In Linux, when you add an IP to an interface, the kernel creates two routes for you:
table local: local x.x.x.y dev foo proto kernel scope host src x.x.x.y table main: x.x.x.a/bb dev foo proto kernel scope link src x.x.x.y
Now, if you are setting up an HA pair or cluster, you will often have a VIP -- a "virtual" or "floating" IP -- which is moved between boxes during failovers. And if you happen to be running clients on these nodes as well which connect to that VIP, something very odd happens when you move the IP.
So... linux has routing rules, tables, and a cache. When a connection is made, the cache is consulted for a matching route tuple (src, dst, tos, fwmark, iif) and if it exists, the connection stores a pointer to it so each packet can rapidly be routed. If the cache entry expires or otherwise goes away, a new route is cloned by following the policy rules to look in the tables.

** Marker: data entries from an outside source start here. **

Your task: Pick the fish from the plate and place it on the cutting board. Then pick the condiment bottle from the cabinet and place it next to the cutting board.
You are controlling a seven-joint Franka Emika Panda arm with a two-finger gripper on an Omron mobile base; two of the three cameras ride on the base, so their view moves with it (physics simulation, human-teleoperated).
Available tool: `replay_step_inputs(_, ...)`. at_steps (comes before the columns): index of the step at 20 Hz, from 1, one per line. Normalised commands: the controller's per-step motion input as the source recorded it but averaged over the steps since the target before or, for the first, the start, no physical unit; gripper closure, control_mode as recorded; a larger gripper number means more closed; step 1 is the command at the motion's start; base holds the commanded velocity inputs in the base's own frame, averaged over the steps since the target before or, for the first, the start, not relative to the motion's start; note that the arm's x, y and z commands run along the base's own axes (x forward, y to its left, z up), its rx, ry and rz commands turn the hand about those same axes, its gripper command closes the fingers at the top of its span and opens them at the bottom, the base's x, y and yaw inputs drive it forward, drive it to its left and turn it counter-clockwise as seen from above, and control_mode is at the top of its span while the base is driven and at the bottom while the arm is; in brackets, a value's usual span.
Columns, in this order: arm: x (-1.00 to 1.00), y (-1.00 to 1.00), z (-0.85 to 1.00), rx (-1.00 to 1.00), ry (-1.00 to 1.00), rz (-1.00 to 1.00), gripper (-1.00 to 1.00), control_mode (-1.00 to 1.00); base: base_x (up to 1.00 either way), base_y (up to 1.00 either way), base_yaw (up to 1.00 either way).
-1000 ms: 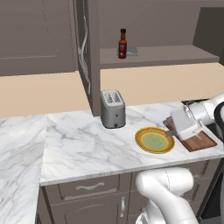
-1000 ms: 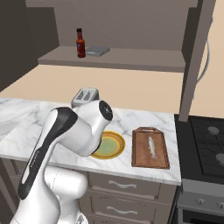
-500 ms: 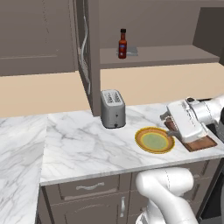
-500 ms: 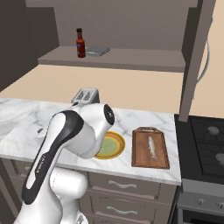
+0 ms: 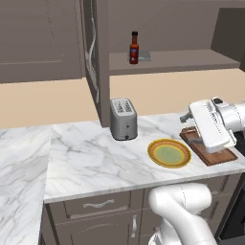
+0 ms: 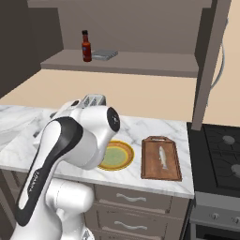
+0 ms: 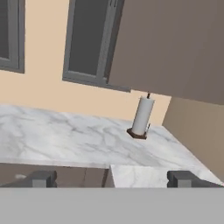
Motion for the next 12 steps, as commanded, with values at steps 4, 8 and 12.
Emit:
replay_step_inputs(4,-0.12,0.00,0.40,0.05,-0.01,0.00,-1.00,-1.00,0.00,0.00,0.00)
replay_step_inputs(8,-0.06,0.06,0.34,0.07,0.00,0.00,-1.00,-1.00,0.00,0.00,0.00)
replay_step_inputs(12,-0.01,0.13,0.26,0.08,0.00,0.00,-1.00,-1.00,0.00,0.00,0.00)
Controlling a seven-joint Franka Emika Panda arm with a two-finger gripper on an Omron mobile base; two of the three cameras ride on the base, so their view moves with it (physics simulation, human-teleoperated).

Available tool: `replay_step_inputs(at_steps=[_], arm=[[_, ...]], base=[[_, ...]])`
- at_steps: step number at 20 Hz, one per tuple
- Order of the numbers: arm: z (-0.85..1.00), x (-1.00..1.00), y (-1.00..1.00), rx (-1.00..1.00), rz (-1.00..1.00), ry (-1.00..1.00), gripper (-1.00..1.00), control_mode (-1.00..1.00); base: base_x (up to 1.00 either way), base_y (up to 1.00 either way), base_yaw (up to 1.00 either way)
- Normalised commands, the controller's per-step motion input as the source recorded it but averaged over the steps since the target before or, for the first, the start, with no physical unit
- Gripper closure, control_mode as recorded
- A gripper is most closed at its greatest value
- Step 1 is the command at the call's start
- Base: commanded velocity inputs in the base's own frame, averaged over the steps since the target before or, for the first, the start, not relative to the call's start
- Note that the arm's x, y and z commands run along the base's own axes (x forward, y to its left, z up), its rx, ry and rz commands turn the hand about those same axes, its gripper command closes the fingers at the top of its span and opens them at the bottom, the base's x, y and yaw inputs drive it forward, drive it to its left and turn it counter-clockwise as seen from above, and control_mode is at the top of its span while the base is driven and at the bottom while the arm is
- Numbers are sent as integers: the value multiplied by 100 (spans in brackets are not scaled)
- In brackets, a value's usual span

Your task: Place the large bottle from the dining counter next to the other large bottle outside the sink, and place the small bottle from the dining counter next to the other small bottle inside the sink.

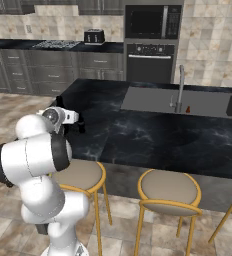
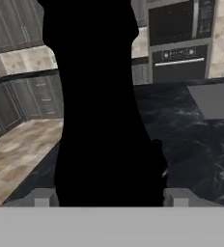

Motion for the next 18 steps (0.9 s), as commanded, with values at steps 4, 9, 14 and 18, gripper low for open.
replay_step_inputs(at_steps=[4, 9, 14, 18], arm=[[0, -6, -13, 12, 2, -1, 100, -100], [0, -4, -4, 9, 1, 0, 100, -100], [0, -5, -1, 8, 0, 0, 100, -100], [0, -3, 0, 4, 0, 0, 100, 100]], base=[[0, 0, 0], [0, 0, 0], [0, 0, 0], [-8, 0, 0]])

Now... when an IP you're connected to/from goes away... something very odd happens. The stack realizes that it can't route the packet -- at all, not just unreach/prohibit/etc -- and it "responds" to each side of the connection with 0 window ACKs (for TCP). This causes the sender to go into a persist timer state, which waits x seconds, then sends a probe to solicit an ACK, and see if the window is > 0 yet. A packet with window = 0 means "I can't accept data yet", which is very true in this case. The IP is gone.
But see, you'd think "Wait, we have the interface route. The VIP moved to another box, we can just take that route". Turns out... carefully reading the source and thinking about it... If your source IP on the connection was also the VIP (the default for the local route/local->local connection), the routing stack very much so can't clone a new route for you, because part of the information it stores/caches/matches on is source IP, so it will never match any route. The code just bails hardcore.
Best case scenario, the previous-VIP-node has services timing out for a while. Worst case, you have some non-transactional data which was incompletely transmitted/received, while you wait x minutes (sometimes hours) for the client's connection to timeout.
So! This led me to the solution.
After adding the VIP via whatever failover software... Replace the local route's source hint with the static IP on that interface. So you get:
table local: local x.x.x.y dev foo proto kernel scope host src x.x.x.z
Now services connect from .z to .y, and when .y goes away, you clean up the route. Now the source IP always exists, a new (unicast) route is cloned from the main table, ARP happens on dev foo, the packet gets successfully forwarded to the new-VIP-node, and its daemon sends a RST because it doesn't know the connection. This allows the service to realize it needs to reconnect, and its state doesn't sit around incomplete for whatever random length of time.
And BOOM. Problem solved :D Going to write a nice blog post on this I think, since it's becoming an extremely common pattern, particularly in cloud infrastructures, to have HA controllers with services that inter-communicate.